Revenue-Based Financing

Funding Based on Earnings

Qualification and repayment anchored to what you earn or are owed — not a credit score cutoff or an amortization schedule.

What Is Revenue-Based Financing?

A conventional business loan gives you a lump sum and charges you a fixed monthly payment — the same amount whether revenue was $200,000 or $40,000 that month. Revenue-based financing works differently: repayment is tied to what you actually earn, collect, or have been promised to receive.

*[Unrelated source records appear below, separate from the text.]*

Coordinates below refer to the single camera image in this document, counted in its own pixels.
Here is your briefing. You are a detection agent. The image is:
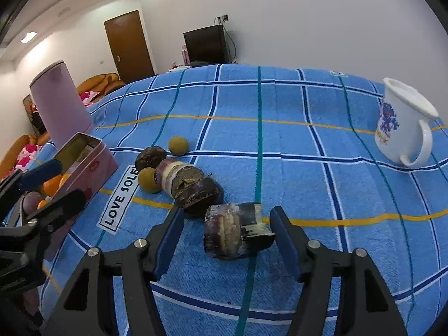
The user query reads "white television stand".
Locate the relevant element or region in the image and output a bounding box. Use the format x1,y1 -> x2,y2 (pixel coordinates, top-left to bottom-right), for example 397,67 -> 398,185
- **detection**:
168,61 -> 242,74

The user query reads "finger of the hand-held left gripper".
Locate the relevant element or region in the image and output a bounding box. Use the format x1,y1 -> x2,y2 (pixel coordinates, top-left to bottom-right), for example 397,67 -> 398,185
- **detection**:
28,190 -> 86,233
7,160 -> 64,197

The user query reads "dark patterned object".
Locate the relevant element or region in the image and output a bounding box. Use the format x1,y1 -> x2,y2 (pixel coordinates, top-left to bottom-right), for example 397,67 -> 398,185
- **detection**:
23,94 -> 46,135

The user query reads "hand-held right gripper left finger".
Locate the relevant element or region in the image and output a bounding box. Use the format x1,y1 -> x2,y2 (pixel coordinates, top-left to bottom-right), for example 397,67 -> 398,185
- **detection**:
42,206 -> 185,336

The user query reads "pink metal tin box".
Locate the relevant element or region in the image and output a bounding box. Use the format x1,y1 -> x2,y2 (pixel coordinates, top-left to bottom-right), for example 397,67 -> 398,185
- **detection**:
21,132 -> 118,260

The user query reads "black power cable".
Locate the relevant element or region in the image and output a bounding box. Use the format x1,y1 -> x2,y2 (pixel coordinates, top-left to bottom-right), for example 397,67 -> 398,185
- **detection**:
224,24 -> 240,64

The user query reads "small dark round taro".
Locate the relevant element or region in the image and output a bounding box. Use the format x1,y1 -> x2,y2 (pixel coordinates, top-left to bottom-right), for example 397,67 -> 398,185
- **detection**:
135,146 -> 168,171

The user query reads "brown sofa with pink cushions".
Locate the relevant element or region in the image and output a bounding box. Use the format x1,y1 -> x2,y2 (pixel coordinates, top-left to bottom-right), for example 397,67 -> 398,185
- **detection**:
0,134 -> 50,179

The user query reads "brown wooden door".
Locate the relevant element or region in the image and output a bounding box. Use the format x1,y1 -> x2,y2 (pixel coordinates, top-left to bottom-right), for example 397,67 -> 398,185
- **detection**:
104,9 -> 155,84

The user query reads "orange brown armchair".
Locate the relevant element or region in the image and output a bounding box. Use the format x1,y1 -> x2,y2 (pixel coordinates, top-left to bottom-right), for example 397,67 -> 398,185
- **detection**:
75,73 -> 126,104

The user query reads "black television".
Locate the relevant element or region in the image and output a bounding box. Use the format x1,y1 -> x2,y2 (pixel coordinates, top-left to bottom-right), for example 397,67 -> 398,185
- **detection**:
183,25 -> 230,64

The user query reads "pink electric kettle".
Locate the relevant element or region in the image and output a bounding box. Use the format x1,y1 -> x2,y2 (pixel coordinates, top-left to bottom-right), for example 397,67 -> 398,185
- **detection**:
29,60 -> 94,149

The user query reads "purple round radish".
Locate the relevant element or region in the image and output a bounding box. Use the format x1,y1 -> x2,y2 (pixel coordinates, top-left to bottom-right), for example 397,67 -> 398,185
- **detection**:
22,191 -> 42,216

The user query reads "blue plaid blanket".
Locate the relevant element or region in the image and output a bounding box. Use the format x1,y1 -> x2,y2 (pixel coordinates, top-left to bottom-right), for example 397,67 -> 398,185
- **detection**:
7,64 -> 448,336

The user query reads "white mug with blue print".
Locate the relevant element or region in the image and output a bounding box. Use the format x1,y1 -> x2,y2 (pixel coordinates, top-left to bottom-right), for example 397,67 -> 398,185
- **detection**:
374,77 -> 440,167

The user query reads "cut taro piece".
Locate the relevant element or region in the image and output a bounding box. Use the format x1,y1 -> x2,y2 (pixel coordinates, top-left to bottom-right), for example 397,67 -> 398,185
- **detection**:
203,202 -> 276,260

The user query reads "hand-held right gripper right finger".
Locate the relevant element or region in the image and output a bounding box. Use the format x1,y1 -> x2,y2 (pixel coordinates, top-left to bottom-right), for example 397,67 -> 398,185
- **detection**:
269,206 -> 408,336

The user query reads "small yellow round fruit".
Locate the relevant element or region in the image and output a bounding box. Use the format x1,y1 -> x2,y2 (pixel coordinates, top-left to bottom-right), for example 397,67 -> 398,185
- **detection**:
138,167 -> 162,194
168,136 -> 190,155

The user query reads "striped purple taro piece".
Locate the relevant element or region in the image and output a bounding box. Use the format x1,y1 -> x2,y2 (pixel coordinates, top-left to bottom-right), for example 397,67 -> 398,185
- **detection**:
155,158 -> 204,197

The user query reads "dark brown taro corm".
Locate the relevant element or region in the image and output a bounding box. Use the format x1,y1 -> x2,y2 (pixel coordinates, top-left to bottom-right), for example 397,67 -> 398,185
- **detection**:
174,173 -> 225,218

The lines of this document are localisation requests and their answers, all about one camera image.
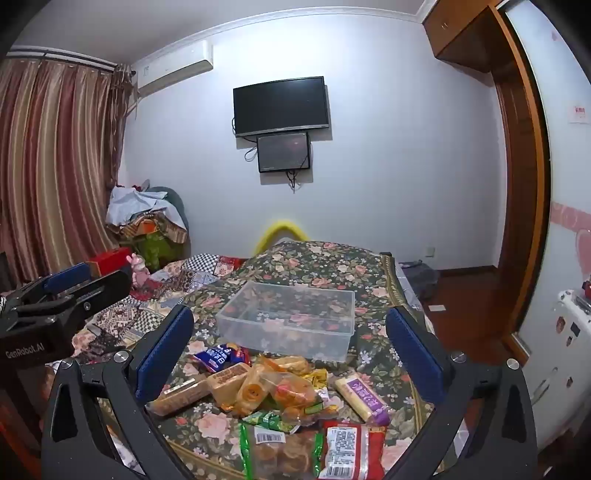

For merchant cash advances, that means a percentage of daily sales or a fixed debit calibrated to your average deposit volume. For factoring and A/R financing, it means drawing against invoices your customers owe you. Purchase order financing is technically transaction-based — repayment comes from one specific order, not ongoing revenue — but we include it here because it solves the same working capital problem for businesses that aren't MCA candidates.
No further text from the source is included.